In a simple suit, looking like a “regular guy,” Rav Yitzchak Goldstein managed to hide his brilliance and his major contributions to the Torah world.

His son Rav Yaakov summed up his father’s unique disdain of kavod this way: “If he were alive to hear this he would get up and run away” (Photos: Mishpacha archives)
M onday 29 Tishrei 5777/2016 Jerusalem
The day’s early calm was broken by wailing ambulances racing through the quiet streets pulling in at 2 Machal Street in Maalot Dafna. Paramedics hurried into the building summoned to the apartment of Rav Yitzchak Goldstein who had never wakened that morning. After intensive but unavailing resuscitation efforts the paramedics had no choice but to leave. Rav Goldstein at a few weeks shy of age 64 had slipped out of the world in the same quiet unobtrusive manner that typified his life.

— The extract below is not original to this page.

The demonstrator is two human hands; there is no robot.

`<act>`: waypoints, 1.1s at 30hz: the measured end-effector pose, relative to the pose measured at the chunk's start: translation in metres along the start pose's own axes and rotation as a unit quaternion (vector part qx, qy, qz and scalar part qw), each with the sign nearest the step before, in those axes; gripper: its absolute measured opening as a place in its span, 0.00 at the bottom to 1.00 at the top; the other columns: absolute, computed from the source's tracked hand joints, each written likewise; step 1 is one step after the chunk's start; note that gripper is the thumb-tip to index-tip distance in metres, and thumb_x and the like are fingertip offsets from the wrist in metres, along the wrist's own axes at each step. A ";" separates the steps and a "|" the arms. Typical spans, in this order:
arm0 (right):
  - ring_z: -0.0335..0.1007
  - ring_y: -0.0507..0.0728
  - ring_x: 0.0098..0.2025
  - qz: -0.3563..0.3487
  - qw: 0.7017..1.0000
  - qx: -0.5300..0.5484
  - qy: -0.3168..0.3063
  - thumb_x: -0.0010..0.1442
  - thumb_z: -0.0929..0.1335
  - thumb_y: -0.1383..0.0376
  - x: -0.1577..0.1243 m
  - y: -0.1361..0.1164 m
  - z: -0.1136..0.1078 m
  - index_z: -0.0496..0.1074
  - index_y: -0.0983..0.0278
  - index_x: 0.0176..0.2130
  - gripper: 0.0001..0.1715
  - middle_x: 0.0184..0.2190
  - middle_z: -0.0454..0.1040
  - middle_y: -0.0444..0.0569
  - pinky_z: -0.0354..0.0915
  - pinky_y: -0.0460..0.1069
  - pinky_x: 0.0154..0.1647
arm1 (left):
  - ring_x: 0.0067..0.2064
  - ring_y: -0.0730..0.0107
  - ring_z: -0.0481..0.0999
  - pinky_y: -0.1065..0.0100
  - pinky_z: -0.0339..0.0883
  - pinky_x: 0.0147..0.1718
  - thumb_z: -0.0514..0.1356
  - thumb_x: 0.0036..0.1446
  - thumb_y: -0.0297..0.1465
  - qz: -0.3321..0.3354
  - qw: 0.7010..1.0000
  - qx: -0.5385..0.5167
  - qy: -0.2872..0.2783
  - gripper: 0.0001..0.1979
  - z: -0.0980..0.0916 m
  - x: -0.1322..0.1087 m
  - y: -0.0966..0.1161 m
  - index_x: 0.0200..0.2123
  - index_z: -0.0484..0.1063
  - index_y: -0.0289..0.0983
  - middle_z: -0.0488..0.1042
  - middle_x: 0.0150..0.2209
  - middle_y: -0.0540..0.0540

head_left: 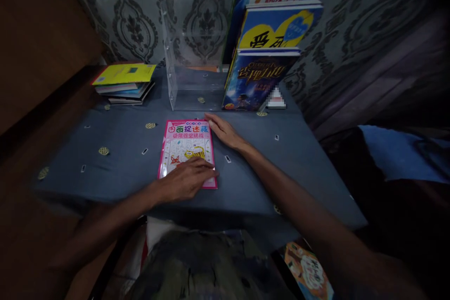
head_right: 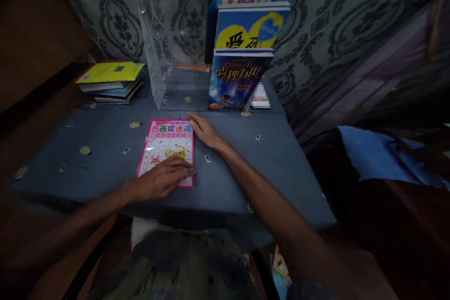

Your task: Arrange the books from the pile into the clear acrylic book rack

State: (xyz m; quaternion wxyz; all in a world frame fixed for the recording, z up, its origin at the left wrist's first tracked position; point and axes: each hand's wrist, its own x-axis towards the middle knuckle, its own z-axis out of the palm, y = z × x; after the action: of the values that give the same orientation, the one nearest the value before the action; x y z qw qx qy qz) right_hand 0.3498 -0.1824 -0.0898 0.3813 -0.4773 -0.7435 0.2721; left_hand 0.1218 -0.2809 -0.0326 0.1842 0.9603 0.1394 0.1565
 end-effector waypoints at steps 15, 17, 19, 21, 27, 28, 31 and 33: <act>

Considering the esteem in which his teachers colleagues and friends held him he ought to have been famous. His phenomenal memory and powers of insight qualified him in their minds to be one of the gedolei hador. But he hid himself well: Even most of the 40-odd families that lived in his apartment block weren’t aware of his talents. He ran from honor and publicity his entire life. He dressed simply and comported himself with humility. Only upon hearing the hespedim did his neighbors get a small inkling of who this unassuming man really was.
His son Rav Yaakov summed up his father’s unique disdain of kavod this way: “If he were alive to hear this he would get up and run away from here.” The sentence encapsulates the secret of this gaon’s life.